§ EXERCISE OBJECTIVE
Stop after the line with "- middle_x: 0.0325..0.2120". Up to that point, output every line of the listing below exactly from the first one onward, skipping pictures.

§ RECORDED DATA
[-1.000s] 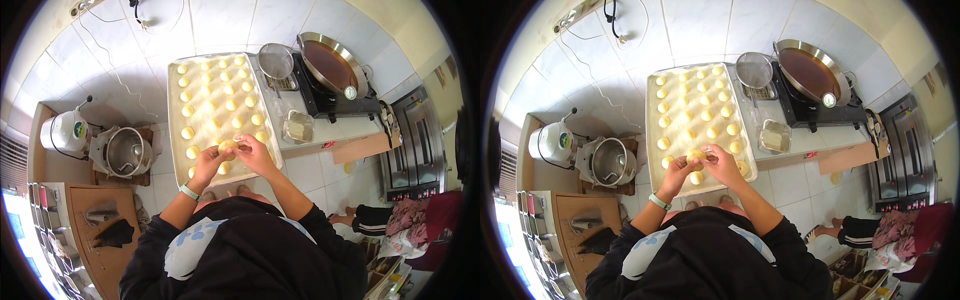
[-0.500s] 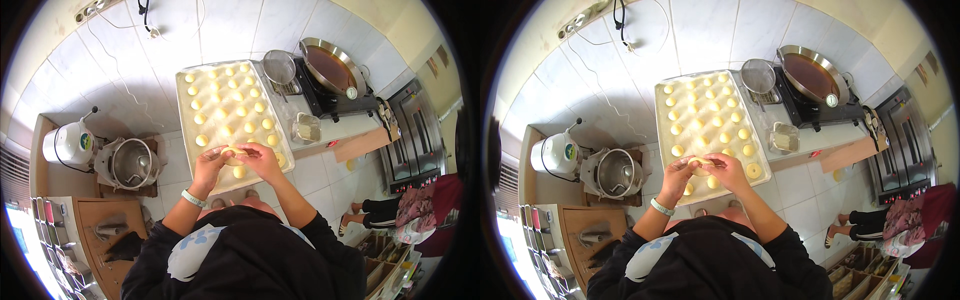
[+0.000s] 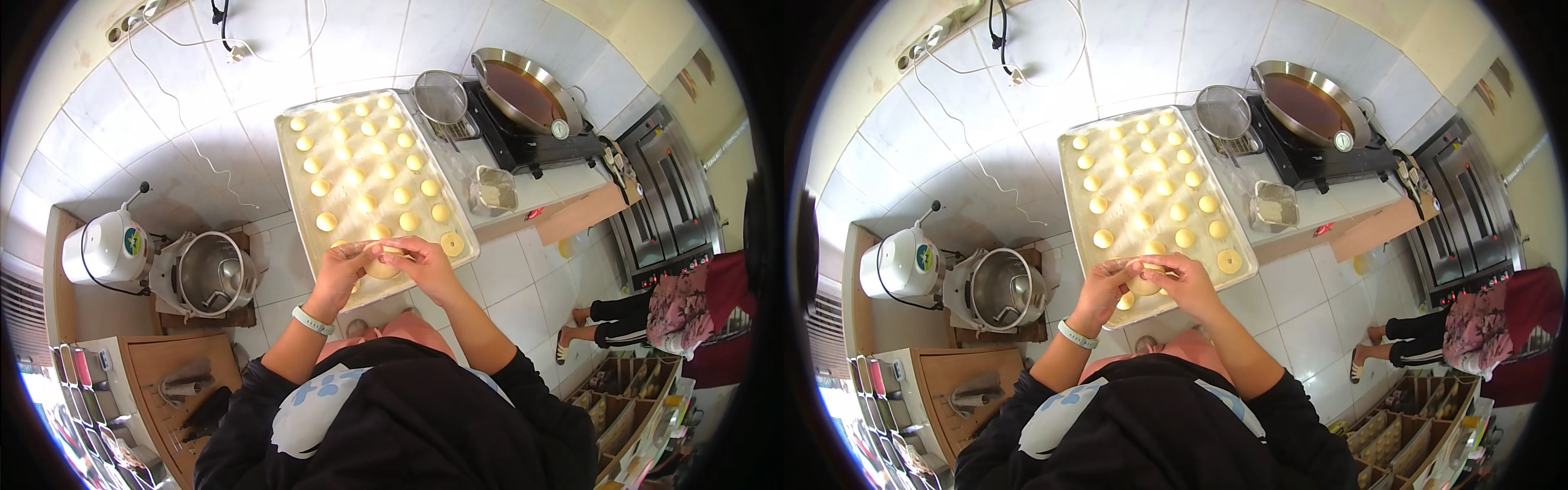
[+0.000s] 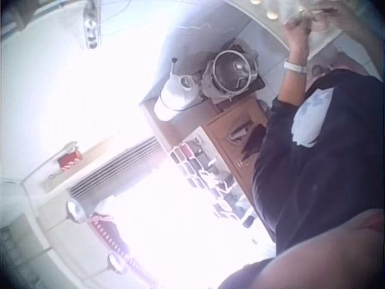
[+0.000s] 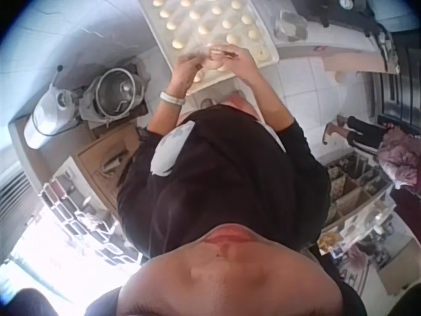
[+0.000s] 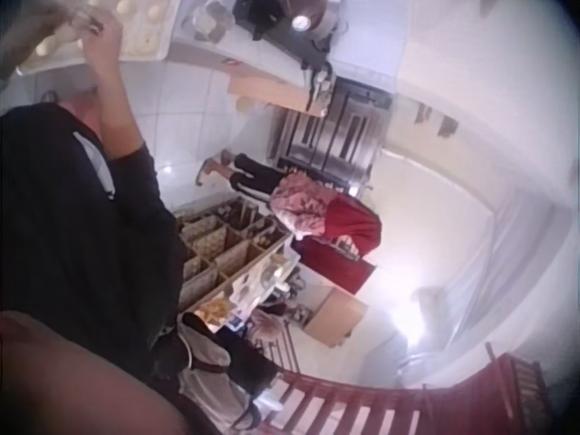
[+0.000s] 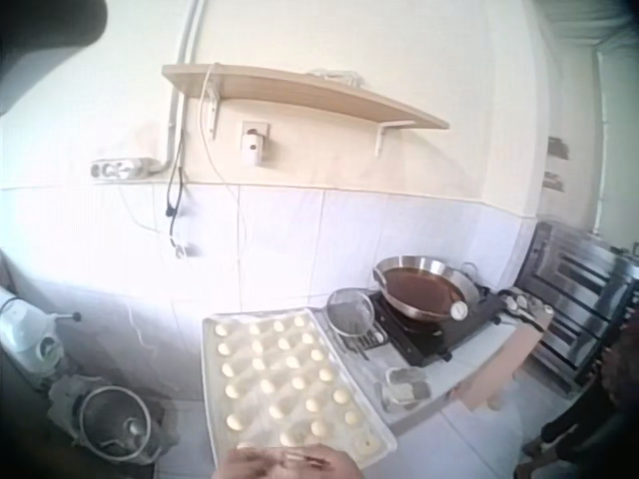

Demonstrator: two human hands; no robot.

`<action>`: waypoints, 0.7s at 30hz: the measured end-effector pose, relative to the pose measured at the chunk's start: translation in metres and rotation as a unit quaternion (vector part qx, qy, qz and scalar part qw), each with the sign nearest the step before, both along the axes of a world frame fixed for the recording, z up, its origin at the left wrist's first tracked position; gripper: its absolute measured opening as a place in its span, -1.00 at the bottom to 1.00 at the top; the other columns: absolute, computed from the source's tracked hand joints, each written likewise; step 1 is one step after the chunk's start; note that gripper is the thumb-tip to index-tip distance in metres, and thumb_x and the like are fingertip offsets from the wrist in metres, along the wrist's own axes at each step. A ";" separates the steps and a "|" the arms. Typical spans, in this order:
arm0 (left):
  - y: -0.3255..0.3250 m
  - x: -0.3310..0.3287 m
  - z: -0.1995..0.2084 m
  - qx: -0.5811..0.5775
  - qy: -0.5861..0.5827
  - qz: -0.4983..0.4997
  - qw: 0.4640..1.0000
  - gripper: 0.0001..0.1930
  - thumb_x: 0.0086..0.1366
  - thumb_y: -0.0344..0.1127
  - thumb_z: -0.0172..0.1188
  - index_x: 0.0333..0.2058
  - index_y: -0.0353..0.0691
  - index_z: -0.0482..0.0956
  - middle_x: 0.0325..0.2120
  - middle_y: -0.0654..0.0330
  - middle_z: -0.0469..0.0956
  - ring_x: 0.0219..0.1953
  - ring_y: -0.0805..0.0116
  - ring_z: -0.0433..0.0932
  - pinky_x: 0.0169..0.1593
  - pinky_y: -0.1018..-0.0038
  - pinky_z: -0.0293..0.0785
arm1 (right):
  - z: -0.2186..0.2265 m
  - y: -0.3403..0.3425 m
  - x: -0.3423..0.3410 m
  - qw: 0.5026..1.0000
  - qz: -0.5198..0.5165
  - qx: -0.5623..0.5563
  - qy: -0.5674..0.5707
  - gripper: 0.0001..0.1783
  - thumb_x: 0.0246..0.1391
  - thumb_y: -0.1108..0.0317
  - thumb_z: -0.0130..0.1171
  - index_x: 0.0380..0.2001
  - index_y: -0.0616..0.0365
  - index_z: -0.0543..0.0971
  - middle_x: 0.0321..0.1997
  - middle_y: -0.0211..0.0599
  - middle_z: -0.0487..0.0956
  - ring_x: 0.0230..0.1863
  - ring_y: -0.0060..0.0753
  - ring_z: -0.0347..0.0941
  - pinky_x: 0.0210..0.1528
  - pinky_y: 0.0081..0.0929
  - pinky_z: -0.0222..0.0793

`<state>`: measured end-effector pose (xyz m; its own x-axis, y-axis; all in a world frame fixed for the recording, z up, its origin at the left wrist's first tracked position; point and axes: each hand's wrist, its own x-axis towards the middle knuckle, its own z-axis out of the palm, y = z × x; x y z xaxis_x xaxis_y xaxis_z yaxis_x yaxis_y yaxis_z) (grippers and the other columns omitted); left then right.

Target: The person prepares balls of dough on a metal tray, using their hands to flatten and shape them one by one.

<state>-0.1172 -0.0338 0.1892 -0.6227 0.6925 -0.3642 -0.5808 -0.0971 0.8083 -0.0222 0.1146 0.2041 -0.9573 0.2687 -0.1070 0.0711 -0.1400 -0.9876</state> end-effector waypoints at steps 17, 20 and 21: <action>0.034 0.019 -0.008 -0.022 0.010 0.004 1.000 -0.71 0.20 -0.25 0.20 -0.24 -0.40 0.55 -0.41 0.18 0.59 -0.39 0.51 0.51 -0.30 0.62 0.41 | -0.004 0.030 0.021 0.999 -0.031 -0.041 0.008 -0.69 0.00 0.50 0.20 -0.14 0.32 0.52 -0.21 -0.26 0.57 -0.23 -0.53 0.50 -0.12 -0.64 0.37; 0.049 0.024 -0.007 0.010 -0.008 0.032 0.999 -0.71 0.19 -0.25 0.21 -0.25 -0.40 0.55 -0.42 0.18 0.59 -0.40 0.51 0.51 -0.31 0.63 0.41 | -0.003 0.055 0.024 0.999 -0.024 -0.038 -0.023 -0.69 0.01 0.52 0.18 -0.13 0.36 0.50 -0.17 -0.26 0.55 -0.21 -0.51 0.48 -0.11 -0.60 0.34; 0.055 0.023 -0.005 -0.014 0.006 -0.009 1.000 -0.70 0.19 -0.24 0.21 -0.25 -0.41 0.55 -0.42 0.17 0.59 -0.40 0.51 0.52 -0.30 0.63 0.41 | -0.004 0.059 0.023 0.999 -0.002 -0.032 -0.019 -0.70 0.01 0.51 0.19 -0.14 0.36 0.51 -0.18 -0.26 0.55 -0.20 -0.52 0.47 -0.11 -0.60 0.34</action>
<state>-0.0938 0.0209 0.1840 -0.6144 0.6934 -0.3765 -0.5726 -0.0635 0.8174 0.0010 0.1739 0.2000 -0.9510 0.2643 -0.1603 0.1075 -0.2034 -0.9732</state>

§ ANSWER SECTION
[-1.000s] 
[-0.500s] 
[+0.000s] 
[+0.000s] 
[+0.000s] 
[+0.000s] 
[+0.000s] 

Demonstrator: two human hands; no robot.

`<action>`: waypoints, 0.7s at 30hz: the measured end-effector pose, relative to the pose measured at the chunk's start: translation in metres and rotation as a unit quaternion (vector part qx, qy, qz and scalar part qw), each with the sign nearest the step before, both along the axes of a world frame fixed for the recording, z up, its origin at the left wrist's first tracked position; gripper: its absolute measured opening as a place in its span, -1.00 at the bottom to 1.00 at the top; the other columns: absolute, computed from the source's tracked hand joints, each written likewise; step 1 is one step after the chunk's start; note that gripper is the thumb-tip to index-tip distance in metres, and thumb_x and the like are fingertip offsets from the wrist in metres, along the wrist's own axes at each step. A ";" separates the steps and a "|" the arms. Typical spans, in this order:
arm0 (left):
  - y: -0.3255..0.3250 m
  - x: -0.3310..0.3287 m
  - z: -0.1995..0.2084 m
  - qx: -0.5811..0.5775
  - qy: -0.5861..0.5827
  - qz: -0.4983..0.4997
  - qw: 0.4640..1.0000
  - gripper: 0.0001..0.1930
  - thumb_x: 0.0086..0.1366
  - thumb_y: -0.0344..0.1127
  - thumb_z: -0.0172..0.1188
  - index_x: 0.0333..0.2058
  - index_y: -0.0353..0.0691
  - index_z: -0.0482..0.0956
  - middle_x: 0.0325..0.2120

Nothing else belongs to the answer.